The ability to measure bioenergetics parameters in cells depends on sensitive measurement of dioxygen consumption before and after carefully defined addition of first an ATPase inhibitor (oligomycin) to define ATP production in the respiring cells, then an uncoupler [carbonyl cyanide-4-(trifluoromethoxy)phenylhydrazone (FCCP)] to allow maximal respiration, then inhibitors (rotenone and antimycin A), as shown in Fig. 10. A good description of the method can be found in [44], and detailed information and webinars about the techniques used in the Agilent Seahorse XF Analyzers are available at the Agilent website. The methodology has become a key technique for assessment of cell life and death, for cancer treatment development, and for understanding the complexities of metabolic regulation.

Fig. 10
figure 10

(Figure from Agilent Technologies Seahorse XF assay, https://www.agilent.com/)

Determining bioenergetics parameters for cells. Live cultured cells are incubated in a closed chamber to measure the oxygen consumption. Addition of the ATPase inhibitor oligomycin stops ATP production in the respiring cells, leaving the oxygen consumption rate due to proton leak plus the nonmitochondrial consumption.

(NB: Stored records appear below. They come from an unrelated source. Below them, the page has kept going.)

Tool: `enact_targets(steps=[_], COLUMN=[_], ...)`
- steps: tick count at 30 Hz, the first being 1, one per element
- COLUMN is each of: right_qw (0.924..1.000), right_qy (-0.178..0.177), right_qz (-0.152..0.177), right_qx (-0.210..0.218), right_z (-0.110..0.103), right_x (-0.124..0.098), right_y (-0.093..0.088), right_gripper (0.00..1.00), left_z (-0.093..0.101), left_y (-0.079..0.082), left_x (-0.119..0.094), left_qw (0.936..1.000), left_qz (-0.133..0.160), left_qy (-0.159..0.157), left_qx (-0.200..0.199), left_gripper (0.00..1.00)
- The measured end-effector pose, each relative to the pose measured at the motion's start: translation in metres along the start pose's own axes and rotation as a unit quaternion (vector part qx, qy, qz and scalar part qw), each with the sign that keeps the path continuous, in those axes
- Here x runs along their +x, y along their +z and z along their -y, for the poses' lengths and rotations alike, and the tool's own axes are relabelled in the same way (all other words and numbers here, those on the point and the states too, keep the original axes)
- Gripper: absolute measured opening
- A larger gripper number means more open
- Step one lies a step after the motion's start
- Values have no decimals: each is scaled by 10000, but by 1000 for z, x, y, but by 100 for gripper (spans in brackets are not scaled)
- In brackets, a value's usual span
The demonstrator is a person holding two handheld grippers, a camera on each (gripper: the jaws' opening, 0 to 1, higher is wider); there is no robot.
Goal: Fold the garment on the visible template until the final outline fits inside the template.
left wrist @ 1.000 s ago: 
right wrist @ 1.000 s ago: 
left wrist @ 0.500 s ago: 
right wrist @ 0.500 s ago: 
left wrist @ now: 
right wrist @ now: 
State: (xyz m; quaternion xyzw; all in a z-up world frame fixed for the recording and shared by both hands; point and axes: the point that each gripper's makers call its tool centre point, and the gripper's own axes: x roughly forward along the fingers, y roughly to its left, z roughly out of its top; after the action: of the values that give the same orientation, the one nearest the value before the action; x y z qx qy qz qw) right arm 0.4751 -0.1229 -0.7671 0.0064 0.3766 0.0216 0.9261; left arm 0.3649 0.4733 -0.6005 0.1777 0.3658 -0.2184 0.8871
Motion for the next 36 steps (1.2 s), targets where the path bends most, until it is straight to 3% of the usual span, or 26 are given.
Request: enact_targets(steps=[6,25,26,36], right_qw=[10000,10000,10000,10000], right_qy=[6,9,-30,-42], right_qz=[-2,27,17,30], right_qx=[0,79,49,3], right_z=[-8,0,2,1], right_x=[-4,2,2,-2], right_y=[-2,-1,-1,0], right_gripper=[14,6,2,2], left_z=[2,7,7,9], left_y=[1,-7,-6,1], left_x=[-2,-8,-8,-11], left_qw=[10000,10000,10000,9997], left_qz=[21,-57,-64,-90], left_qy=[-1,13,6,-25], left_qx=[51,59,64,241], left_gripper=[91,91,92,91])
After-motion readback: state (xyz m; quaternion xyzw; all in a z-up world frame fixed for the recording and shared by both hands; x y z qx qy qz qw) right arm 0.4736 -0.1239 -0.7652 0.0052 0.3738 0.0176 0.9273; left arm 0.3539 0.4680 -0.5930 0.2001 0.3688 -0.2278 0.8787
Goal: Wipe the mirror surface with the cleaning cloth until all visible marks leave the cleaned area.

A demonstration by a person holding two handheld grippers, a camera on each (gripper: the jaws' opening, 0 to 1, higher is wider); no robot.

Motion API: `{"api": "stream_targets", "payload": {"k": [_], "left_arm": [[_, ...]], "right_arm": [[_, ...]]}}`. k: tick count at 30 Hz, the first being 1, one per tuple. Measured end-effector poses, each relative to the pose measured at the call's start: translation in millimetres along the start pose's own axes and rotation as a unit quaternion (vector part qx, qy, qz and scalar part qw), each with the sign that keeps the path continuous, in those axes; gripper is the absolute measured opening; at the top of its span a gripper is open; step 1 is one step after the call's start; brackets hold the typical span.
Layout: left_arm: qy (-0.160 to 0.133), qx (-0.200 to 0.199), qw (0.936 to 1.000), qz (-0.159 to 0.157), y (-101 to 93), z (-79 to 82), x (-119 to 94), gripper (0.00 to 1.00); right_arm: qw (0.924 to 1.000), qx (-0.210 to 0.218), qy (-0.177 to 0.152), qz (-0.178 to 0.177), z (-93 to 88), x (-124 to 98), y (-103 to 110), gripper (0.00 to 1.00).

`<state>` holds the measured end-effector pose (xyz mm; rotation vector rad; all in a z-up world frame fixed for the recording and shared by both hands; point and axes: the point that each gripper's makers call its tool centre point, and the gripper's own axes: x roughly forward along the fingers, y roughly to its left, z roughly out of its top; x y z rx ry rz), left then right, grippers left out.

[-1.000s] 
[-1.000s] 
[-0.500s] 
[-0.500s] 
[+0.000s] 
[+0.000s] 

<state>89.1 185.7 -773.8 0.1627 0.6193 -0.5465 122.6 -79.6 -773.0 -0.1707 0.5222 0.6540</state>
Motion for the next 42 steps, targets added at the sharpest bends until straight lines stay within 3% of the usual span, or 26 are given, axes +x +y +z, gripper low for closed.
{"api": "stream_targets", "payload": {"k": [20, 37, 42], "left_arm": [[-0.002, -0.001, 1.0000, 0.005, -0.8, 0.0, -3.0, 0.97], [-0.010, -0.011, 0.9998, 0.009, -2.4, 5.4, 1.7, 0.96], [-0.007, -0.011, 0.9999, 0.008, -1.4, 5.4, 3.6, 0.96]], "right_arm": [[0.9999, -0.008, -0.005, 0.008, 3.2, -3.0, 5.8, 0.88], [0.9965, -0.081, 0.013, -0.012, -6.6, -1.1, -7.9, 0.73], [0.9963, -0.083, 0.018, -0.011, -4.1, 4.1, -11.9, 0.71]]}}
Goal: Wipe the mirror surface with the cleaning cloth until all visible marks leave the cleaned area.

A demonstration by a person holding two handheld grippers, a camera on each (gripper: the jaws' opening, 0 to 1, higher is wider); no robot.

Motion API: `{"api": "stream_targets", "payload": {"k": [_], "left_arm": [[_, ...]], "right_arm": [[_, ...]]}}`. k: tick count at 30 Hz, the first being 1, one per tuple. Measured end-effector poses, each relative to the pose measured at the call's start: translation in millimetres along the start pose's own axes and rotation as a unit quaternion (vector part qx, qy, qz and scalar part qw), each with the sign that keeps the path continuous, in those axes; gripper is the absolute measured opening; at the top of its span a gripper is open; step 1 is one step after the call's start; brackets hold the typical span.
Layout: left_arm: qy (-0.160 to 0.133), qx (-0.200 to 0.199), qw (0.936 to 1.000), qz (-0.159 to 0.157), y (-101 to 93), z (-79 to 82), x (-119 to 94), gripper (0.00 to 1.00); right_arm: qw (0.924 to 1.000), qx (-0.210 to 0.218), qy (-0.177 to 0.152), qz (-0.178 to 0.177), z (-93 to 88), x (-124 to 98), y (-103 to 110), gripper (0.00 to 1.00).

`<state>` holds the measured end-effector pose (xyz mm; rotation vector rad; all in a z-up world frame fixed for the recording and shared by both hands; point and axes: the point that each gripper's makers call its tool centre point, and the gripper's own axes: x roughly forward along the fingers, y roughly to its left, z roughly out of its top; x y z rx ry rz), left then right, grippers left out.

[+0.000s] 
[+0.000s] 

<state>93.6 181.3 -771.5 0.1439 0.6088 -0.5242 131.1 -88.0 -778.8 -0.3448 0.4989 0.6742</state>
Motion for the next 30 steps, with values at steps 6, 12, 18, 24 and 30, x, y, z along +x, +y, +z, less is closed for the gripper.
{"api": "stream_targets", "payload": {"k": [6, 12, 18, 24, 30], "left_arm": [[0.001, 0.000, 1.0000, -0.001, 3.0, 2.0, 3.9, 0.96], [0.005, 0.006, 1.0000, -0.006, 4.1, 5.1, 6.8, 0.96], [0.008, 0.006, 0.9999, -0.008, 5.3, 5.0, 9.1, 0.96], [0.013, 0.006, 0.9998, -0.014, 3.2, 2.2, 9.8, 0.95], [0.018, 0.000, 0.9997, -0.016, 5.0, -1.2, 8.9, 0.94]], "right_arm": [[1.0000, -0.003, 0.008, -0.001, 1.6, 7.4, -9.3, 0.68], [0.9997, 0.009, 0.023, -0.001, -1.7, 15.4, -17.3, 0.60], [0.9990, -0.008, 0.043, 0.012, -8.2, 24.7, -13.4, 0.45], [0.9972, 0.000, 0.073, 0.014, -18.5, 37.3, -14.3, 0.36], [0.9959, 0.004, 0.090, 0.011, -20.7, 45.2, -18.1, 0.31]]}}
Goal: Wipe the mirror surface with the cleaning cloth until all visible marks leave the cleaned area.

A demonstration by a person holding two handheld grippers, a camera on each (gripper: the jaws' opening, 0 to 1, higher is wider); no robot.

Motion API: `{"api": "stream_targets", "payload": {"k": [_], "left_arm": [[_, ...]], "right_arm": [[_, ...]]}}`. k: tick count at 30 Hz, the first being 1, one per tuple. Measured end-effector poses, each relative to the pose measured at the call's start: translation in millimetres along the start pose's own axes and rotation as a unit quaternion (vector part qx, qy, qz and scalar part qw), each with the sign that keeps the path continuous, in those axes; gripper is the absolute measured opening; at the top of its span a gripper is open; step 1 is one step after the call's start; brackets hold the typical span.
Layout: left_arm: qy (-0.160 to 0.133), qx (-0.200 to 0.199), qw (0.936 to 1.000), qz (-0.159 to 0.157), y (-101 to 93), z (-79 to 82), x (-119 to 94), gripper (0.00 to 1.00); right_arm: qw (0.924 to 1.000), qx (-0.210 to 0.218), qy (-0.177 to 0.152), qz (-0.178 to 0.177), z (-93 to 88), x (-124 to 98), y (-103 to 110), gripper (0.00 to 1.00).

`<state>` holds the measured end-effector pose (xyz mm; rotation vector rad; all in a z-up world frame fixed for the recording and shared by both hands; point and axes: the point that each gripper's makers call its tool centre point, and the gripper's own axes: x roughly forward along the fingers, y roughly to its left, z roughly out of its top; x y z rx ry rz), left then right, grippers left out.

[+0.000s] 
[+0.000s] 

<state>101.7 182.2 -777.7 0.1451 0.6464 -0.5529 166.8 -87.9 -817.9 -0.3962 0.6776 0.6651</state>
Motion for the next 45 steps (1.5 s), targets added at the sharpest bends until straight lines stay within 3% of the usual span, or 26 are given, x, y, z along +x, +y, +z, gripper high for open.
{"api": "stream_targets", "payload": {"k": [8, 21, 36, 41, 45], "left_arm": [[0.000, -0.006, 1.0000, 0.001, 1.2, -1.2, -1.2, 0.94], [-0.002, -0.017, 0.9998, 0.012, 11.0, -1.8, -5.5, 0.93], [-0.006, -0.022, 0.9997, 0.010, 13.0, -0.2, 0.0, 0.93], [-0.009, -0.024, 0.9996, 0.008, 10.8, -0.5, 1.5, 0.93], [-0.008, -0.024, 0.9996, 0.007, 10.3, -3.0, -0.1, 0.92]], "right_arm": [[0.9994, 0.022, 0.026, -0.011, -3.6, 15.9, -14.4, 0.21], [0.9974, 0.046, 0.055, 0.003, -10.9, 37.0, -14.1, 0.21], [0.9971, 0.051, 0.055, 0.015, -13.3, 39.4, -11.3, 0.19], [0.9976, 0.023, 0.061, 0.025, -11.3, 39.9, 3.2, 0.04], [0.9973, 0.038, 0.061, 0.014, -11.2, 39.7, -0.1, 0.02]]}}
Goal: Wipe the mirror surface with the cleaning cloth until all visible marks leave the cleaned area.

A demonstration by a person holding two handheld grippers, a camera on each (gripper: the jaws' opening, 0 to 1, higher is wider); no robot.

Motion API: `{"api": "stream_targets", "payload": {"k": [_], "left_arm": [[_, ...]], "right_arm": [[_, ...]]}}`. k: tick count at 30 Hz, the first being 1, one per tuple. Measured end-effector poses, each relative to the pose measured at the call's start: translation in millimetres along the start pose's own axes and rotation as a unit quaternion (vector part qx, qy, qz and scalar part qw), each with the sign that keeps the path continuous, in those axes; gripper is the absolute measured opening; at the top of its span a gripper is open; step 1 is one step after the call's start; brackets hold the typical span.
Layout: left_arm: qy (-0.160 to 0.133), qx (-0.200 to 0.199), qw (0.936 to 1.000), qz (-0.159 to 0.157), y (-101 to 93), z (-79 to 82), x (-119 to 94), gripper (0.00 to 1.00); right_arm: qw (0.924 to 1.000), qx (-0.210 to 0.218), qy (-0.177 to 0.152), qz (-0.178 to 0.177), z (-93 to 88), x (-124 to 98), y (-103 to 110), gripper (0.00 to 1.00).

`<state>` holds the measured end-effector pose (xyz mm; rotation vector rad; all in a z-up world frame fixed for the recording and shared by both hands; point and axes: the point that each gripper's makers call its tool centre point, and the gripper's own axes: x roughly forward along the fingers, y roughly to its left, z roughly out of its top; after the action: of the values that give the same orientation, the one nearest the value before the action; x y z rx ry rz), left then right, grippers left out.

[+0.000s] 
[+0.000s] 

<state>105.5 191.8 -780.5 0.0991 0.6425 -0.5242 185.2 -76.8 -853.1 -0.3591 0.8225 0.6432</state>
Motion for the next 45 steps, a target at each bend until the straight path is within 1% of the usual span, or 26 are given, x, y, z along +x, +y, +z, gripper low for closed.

Addition of the uncoupler FCCP allows maximal respiration, then inhibitors (rotenone and antimycin A) to completely block mitochondrial oxygen use and take the oxygen consumption back down to nonmitochondrial use only.

Bioenergetics are key to cell survival. If ATP production is compromised, both signaling and damage alter homeostasis in the cell. Mitochondria and their proteins play a key role not only in the production of ATP but also in cell survival. The description of the ETC presented here provides a simple basis for further exploration of the mechanism of energy transduction and cell responses to changes in energy.